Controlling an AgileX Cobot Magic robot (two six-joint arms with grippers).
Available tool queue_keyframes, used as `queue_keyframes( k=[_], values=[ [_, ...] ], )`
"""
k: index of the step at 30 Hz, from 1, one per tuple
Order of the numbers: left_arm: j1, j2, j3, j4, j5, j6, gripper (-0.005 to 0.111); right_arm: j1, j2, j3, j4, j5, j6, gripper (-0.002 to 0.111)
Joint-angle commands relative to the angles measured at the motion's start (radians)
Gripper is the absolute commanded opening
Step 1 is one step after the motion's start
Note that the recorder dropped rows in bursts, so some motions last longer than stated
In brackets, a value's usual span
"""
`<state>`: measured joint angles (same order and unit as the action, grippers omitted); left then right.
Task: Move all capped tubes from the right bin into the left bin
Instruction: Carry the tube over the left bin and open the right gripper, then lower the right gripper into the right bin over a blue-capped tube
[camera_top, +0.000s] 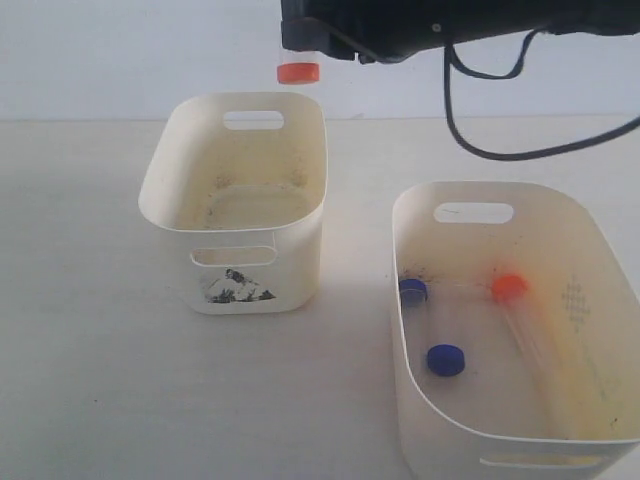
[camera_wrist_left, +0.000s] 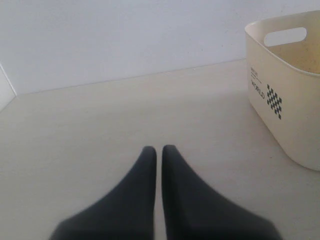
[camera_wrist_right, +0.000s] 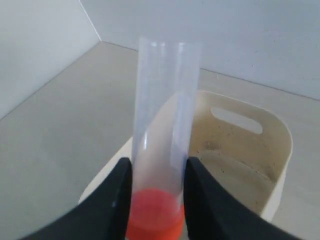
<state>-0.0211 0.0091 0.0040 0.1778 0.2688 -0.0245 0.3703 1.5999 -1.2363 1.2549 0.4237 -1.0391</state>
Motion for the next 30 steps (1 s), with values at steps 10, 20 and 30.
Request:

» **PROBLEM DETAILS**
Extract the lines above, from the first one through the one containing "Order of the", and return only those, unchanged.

» **ANSWER BOX**
Controlling an AgileX Cobot Magic robot (two six-joint arms with grippers).
Available tool queue_keyframes, used as `queue_keyframes( k=[_], values=[ [_, ...] ], )`
"""
k: index of the step at 30 Hz, from 1, one per tuple
Order of the numbers: left_arm: j1, j2, j3, j4, j5, j6, gripper (-0.005 to 0.111); right_arm: j1, j2, j3, j4, j5, j6, gripper (-0.002 to 0.111)

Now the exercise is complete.